LNR was setup by FFR and the French Government to administer the professional game in France. In New Zealand, the Players Association and Super Rugby franchises agreed last month to not setup their own governance structure for professional rugby and re-aligned themselves with New Zealand Rugby. They had been proposing to do something like the English model, I'm not sure how closely that would have been aligned to the French system but it did not sound like it would have French union executive representation on it like the LNR does.

In the shaky isles the professional pyramid tapers to a point with the almighty All Blacks. In France the feeling for country is no more important than the sense of fierce local identity spawned at myriad clubs concentrated in the southwest. Progress is achieved by a nonchalant shrug and the wide sweep of nuanced negotiation, rather than driven from the top by a single intense focus.

Yes, it is pretty much a 'representative' selection system at every level, but these union's are having to fight for their existence against the regime that is NZR, and are currently going through their own battle, just as France has recently as I understand it. A single focus, ala the French game, might not be the best outcome for rugby as a whole.


For pure theatre, it is a wonderful article so far. I prefer 'Ntamack New Zealand 2022' though.

The young Crusader still struggles to solve the puzzle posed by the shorter, more compact tight-heads at this level but he had no problem at all with Colombe.

It was interesting to listen to Manny during an interview on Maul or Nothing, he citied that after a bit of banter with the All Black's he no longer wanted one of their jersey's after the game. One of those talks was an eye to eye chat with Tamaiti Williams, there appear to be nothing between the lock and prop, just a lot of give and take. I thought TW angled in and caused Taylor to pop a few times, and that NZ were lucky to be rewarded.

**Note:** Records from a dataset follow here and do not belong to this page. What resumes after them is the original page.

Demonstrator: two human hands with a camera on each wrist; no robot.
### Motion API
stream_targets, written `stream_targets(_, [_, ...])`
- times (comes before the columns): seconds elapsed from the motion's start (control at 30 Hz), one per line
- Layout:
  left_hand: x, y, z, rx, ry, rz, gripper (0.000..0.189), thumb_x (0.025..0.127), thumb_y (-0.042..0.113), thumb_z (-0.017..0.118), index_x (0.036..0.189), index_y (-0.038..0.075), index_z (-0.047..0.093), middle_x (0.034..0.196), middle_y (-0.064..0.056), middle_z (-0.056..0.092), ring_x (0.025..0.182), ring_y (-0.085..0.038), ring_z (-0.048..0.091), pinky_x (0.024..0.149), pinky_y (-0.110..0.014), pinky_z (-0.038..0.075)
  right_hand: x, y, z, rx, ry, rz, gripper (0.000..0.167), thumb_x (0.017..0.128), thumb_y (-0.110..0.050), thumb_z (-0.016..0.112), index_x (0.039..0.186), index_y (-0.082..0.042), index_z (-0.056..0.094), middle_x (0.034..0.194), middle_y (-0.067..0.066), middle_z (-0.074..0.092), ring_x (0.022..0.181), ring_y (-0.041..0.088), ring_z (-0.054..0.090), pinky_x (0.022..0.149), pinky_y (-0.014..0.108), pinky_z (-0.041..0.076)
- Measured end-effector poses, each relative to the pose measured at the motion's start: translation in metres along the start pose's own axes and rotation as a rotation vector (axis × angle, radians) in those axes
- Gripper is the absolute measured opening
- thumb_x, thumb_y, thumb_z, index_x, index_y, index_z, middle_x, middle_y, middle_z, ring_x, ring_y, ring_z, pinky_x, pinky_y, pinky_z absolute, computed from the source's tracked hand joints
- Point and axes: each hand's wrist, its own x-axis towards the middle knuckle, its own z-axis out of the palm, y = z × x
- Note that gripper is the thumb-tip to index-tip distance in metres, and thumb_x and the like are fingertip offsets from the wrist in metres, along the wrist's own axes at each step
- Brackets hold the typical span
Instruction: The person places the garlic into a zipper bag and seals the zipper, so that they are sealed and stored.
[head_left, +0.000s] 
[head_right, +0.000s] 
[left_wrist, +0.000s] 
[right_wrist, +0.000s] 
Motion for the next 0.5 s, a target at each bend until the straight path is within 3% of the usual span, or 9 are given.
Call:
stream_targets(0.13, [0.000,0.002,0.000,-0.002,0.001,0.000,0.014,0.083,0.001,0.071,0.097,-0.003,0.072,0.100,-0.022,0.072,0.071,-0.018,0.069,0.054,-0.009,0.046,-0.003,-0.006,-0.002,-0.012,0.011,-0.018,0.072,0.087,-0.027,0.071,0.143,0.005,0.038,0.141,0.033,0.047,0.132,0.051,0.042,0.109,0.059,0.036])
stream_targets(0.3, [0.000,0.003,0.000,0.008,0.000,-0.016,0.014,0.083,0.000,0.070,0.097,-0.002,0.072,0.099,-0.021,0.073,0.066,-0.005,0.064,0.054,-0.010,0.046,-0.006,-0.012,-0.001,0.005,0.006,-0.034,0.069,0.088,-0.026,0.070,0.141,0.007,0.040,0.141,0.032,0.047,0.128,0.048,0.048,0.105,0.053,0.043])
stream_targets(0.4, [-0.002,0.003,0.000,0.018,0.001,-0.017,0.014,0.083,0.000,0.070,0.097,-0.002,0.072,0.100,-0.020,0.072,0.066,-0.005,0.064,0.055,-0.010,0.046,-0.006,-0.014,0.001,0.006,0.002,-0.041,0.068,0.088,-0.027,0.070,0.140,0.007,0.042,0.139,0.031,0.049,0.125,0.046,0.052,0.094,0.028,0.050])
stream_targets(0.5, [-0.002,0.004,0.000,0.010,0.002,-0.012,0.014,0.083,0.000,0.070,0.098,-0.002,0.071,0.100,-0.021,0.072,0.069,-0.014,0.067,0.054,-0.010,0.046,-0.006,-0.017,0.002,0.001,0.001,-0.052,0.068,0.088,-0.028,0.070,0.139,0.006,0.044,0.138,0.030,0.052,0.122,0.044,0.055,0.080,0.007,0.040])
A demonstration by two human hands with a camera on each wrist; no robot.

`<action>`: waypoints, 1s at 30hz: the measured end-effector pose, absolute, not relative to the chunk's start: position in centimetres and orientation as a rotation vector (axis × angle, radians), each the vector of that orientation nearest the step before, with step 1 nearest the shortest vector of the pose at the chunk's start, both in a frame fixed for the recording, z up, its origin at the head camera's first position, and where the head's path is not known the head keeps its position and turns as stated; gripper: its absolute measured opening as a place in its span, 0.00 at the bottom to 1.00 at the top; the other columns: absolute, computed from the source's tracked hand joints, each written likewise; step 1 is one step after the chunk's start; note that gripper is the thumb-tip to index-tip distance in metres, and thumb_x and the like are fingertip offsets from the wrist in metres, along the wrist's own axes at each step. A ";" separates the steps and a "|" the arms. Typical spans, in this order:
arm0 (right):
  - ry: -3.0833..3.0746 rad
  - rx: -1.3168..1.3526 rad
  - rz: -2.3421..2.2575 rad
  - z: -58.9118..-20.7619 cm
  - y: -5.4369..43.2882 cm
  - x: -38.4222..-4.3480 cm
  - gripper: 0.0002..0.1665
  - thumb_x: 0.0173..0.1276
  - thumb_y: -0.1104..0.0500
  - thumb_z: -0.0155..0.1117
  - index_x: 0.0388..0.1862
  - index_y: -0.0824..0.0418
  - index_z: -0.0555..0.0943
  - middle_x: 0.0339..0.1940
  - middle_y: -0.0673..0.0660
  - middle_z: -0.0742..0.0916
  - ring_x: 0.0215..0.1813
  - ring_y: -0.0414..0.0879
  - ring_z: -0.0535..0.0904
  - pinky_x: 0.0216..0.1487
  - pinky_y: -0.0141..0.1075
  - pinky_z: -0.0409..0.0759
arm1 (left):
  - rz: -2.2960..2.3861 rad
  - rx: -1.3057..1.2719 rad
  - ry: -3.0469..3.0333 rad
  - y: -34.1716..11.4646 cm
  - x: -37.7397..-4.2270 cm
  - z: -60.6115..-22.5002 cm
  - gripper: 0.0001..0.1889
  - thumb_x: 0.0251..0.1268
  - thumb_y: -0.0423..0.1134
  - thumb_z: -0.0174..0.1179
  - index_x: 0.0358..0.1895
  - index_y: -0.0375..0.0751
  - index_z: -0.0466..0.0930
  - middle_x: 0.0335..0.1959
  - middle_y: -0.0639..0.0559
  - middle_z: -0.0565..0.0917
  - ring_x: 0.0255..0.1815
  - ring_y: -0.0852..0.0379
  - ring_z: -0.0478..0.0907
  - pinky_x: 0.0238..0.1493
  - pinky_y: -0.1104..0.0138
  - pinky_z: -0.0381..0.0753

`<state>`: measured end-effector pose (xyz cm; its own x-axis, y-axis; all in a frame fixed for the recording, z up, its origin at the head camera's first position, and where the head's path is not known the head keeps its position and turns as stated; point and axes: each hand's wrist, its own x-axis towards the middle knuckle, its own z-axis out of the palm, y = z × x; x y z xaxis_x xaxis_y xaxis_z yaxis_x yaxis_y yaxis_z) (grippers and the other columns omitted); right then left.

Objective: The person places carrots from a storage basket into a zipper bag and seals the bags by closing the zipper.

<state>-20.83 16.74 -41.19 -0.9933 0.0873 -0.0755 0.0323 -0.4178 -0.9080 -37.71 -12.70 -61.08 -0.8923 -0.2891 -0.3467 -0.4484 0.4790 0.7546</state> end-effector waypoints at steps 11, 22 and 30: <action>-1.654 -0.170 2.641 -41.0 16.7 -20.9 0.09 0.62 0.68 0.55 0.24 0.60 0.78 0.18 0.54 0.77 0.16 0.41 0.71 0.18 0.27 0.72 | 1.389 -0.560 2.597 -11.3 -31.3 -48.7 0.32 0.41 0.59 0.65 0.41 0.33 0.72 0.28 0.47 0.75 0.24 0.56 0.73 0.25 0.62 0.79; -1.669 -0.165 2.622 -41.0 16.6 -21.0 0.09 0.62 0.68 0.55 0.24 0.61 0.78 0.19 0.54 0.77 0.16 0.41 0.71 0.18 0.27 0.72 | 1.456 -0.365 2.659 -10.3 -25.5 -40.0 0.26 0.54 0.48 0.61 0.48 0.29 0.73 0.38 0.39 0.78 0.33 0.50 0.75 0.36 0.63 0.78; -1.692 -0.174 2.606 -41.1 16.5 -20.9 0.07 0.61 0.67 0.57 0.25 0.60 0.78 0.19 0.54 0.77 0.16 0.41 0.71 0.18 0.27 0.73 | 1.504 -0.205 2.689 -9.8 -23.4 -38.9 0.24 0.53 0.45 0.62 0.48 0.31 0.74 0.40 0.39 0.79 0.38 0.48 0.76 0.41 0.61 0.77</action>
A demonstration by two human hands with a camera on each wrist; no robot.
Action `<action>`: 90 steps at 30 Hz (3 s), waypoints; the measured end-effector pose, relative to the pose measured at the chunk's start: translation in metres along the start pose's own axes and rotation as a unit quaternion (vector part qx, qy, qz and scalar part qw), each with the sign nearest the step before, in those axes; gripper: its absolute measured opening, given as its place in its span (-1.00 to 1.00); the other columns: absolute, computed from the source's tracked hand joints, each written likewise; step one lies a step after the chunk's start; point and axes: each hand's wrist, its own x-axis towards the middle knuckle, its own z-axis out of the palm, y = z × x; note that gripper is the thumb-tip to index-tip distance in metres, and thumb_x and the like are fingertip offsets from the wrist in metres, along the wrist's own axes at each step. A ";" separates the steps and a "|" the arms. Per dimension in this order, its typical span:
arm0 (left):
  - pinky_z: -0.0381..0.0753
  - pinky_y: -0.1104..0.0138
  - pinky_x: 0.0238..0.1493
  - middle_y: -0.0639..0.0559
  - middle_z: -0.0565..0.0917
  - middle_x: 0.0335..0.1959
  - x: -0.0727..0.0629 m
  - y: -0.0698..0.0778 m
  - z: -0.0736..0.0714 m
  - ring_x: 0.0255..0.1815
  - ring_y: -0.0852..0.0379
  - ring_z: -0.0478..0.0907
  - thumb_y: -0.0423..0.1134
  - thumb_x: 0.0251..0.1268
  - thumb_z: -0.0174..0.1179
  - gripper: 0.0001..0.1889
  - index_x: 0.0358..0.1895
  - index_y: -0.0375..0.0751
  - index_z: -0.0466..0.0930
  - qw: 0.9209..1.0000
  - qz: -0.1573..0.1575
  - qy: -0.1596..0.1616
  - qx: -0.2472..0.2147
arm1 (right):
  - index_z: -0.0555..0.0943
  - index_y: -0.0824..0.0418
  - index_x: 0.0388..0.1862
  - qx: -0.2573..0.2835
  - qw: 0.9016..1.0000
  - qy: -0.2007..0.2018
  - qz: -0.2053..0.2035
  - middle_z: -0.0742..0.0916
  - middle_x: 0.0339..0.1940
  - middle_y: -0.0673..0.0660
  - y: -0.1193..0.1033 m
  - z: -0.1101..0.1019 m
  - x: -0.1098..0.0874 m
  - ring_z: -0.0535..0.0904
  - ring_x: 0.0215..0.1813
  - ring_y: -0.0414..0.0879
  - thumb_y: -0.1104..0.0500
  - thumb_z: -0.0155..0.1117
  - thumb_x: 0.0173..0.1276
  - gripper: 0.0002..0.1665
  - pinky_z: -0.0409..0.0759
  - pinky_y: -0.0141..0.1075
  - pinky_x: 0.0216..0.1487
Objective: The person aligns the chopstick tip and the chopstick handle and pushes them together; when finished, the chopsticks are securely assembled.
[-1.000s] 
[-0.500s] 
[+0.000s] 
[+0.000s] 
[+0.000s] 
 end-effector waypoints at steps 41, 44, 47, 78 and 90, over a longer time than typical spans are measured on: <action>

f you have a forward of 6ft 8ins and 145kg, and he is not at all disturbed by a dysfunctional set-piece, you are in business.

He talked about the clarity of the leadership that helped alleviate any need for anxiety at the predicaments unfolding before him. The same cannot be said for New Zealand when they had 5 minutes left to retrieve a match winning penalty, I don't believe. Did the team in black have much of a plan at any point in the game? I don't really call an autonomous 10 vehicle they had as innovative. I think Razor needs to go back to the dealer and get a new game driver on that one.

Vaa’i is no match for his power on the ground. Even in reverse, Meafou is like a tractor motoring backwards in low gear, trampling all in its path.

Vaa'i actually stops him in his tracks. He gets what could have been a dubious 'tackle' on him?

A high-level offence will often try to identify and exploit big forwards who can be slower to reload, and therefore vulnerable to two quick plays run at them consecutively.

Yes he was just standing on his haunches wasn't he? He mentioned that in the interview, saying that not only did you just get up and back into the line to find the opposition was already set and running at you they also hit harder than anything he'd experienced in the Top 14. He was referring to New Zealands ultra-physical, burst-based Super style of course, which he was more than a bit surprised about. I don't blame him for being caught out.


He still sent the obstruction back to the repair yard though!

What wouldn’t the New Zealand rugby public give to see the likes of Mauvaka and Meafou up front..

Common now Nick, don't go there! Meafou showed his Toulouse shirt and promptly got his citizenship, New Zealand can't have him, surely?!?


As I have said before with these subjects, really enjoy your enthusiasm for their contribution on the field and I'd love to see more of their shapes running out for Vern Cotter and the like styled teams.